*Brief:* Copy each line below that has "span".

*Information supplied:*
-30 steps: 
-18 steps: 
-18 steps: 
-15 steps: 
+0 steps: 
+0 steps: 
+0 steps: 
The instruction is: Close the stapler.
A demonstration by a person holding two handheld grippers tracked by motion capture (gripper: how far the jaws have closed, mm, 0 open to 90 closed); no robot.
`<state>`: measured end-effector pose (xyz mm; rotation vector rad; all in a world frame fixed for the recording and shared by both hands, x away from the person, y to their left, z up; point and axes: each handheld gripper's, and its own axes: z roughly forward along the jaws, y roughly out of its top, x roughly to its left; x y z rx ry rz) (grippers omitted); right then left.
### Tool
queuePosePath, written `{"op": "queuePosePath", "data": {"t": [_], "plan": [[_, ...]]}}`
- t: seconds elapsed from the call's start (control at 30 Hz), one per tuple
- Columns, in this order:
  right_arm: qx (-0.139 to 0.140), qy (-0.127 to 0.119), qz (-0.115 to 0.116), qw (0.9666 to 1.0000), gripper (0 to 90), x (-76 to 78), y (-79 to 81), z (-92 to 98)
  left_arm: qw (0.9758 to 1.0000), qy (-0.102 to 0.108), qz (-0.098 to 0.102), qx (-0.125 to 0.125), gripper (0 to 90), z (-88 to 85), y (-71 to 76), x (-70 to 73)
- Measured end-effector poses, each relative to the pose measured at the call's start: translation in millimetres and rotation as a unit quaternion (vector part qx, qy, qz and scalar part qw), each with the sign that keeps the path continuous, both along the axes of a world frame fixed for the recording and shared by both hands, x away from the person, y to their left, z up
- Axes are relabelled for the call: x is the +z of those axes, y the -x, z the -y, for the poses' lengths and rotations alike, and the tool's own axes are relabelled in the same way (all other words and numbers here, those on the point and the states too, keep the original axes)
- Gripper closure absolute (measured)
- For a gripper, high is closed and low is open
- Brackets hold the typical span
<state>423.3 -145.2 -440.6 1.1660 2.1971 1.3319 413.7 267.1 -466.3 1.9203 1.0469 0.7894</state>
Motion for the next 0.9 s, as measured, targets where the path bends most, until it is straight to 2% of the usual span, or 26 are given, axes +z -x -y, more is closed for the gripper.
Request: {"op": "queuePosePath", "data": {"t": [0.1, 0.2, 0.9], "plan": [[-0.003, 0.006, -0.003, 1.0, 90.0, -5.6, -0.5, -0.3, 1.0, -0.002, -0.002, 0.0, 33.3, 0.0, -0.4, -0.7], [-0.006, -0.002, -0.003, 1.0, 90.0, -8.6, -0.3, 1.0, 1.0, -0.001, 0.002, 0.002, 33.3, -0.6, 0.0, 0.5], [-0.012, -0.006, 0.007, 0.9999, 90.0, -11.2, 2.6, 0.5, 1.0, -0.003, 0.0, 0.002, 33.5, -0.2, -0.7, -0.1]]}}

*Answer box:*
- Brackets hold the typical span
Motion for the next 0.9 s, as measured, targets where the path bends most, until it is straight to 2% of the usual span, or 26 are given, axes +z -x -y, more is closed for the gripper.

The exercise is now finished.